## Prompt
Report every line from the following entries that contains the string "mount".

## Given records

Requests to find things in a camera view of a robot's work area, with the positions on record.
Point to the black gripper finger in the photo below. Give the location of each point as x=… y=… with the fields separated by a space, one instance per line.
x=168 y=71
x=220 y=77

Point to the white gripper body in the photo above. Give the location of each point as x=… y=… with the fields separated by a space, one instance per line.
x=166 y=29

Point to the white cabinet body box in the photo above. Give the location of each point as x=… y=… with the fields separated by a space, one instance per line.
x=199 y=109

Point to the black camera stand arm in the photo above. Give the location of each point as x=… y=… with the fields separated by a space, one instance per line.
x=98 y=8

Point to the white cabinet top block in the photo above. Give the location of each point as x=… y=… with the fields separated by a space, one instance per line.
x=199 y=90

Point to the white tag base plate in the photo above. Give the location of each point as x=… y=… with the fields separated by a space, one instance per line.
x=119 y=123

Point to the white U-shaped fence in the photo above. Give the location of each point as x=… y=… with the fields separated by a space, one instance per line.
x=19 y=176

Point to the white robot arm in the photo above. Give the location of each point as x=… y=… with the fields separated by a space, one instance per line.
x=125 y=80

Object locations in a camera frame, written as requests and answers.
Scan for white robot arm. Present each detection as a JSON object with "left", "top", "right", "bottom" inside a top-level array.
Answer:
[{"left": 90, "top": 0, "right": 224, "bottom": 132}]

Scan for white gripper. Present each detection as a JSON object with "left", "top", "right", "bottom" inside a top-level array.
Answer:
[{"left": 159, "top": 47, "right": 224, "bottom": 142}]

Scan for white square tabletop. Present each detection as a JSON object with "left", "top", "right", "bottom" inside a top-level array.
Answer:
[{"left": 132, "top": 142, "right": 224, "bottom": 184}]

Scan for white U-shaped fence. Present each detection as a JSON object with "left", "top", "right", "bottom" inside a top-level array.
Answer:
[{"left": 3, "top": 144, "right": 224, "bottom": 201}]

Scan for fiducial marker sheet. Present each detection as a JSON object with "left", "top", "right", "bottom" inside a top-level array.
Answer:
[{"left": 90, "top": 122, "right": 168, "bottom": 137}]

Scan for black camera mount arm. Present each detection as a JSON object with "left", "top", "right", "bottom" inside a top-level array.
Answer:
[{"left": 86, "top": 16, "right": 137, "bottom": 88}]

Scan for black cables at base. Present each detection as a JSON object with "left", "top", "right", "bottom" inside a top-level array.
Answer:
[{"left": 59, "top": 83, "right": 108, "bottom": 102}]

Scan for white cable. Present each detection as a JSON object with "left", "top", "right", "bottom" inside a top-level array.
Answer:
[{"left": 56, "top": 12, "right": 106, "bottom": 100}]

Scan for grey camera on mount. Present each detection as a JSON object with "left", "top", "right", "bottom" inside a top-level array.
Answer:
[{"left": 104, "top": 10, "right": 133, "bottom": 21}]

## Answer to this problem
Scan for black camera mount arm. Present each detection as a JSON object with "left", "top", "right", "bottom" inside a top-level array.
Scan for grey camera on mount. Present each detection as a JSON object with "left", "top", "right", "bottom" inside a top-level array.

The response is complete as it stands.